BP’s outgoing India head Sashi Mukundan said that the energy giant had spent $7.2 billion to acquire 30 per cent interest in 23 oil and gas blocks of Reliance in 2011.The eastern offshore KG-D6 block was a key element of the agreement, which included a 10-year exclusivity period with Reliance, during which BP would be undertaking energy projects or investments in India.
Till date, the oil and gas firm has invested more than $ 12 billion across the energy value chain that includes three new deepwater natural gas projects in KG-D6, accounting for one-third of India’s gas production.
“We started working with Reliance as early as 2005 when first (the then BP CEO) Lord John Browne visited India,” Mukundan said.
It finally fructified in the 2011 deal. “13 years since we did the upstream deal, not once have we gone back and looked at the contract,” he said, adding the partnership with Reliance is not a contract based but one based on “trust and relationship”.
Mukundan said that anytime the two partners have any issues, they just sit face to face, “I just have to make a call or (send a) WhatsApp (message) and say I want to come and see you. And you know, between him (Mukesh Ambani, Chairman and Managing Director of Reliance Industries Ltd) and Mr (PMS) Prasad (Executive Director at Reliance), we resolve everything.”
Mukundan said the original deal for stake in upstream oil and gas exploration and production assets has grown into the retail partnership and EVs and continues to grow.
“In the (2011) contract, the exclusivity was for 10 years. That expired. But there is an unwritten… I wouldn’t call it agreement, but it’s an unwritten feeling that, basically, we are their strategic partner, and they are our strategic partner. And I think both companies have actually stuck to it,” he said. “Anytime we get approached, we say no. Anytime they get approached, they say no.”
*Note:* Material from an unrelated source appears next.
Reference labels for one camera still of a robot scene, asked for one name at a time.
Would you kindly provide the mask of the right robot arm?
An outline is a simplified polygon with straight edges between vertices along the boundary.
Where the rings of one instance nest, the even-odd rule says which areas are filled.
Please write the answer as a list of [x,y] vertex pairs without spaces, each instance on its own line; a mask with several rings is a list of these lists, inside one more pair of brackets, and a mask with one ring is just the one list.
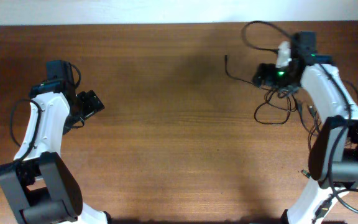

He said that BP-Reliance “are exclusive more from a relationship standpoint” and for Ambani, BP is its strategic partner.
Responding to why BP chose Reliance instead of any other Indian firm like state-owned Oil and Natural Gas Corporation (ONGC), Mukundan said Reliance had a very large exploration acreage spread over 270,000 square kilometers that gave it materiality.
BP-Reliance teamed up with ONGC to bid for a Gujarat offshore block in the recently concluded bid round for oil and gas exploration acreage.
Mukundan said BP’s approach all these years has been to “work with what India is looking for”.
“And through the years, have always said that the right way to do stuff is to work as partners across and share infrastructure,” he said, citing the example of the US where BP is a competitor with Chevron, Shell and other global giants but work together in the Gulf of Mexico.
BP supports the government regarding exploration in the country so that more oil and gas can be produced and reliance on imports is reduced. “And with that (objective in mind), we had the conversation with ONGC, Reliance and we agreed that it would be a powerful combination to have the three of us together — a national oil company, the largest private company and the most successful international company in India, all working together,” he said.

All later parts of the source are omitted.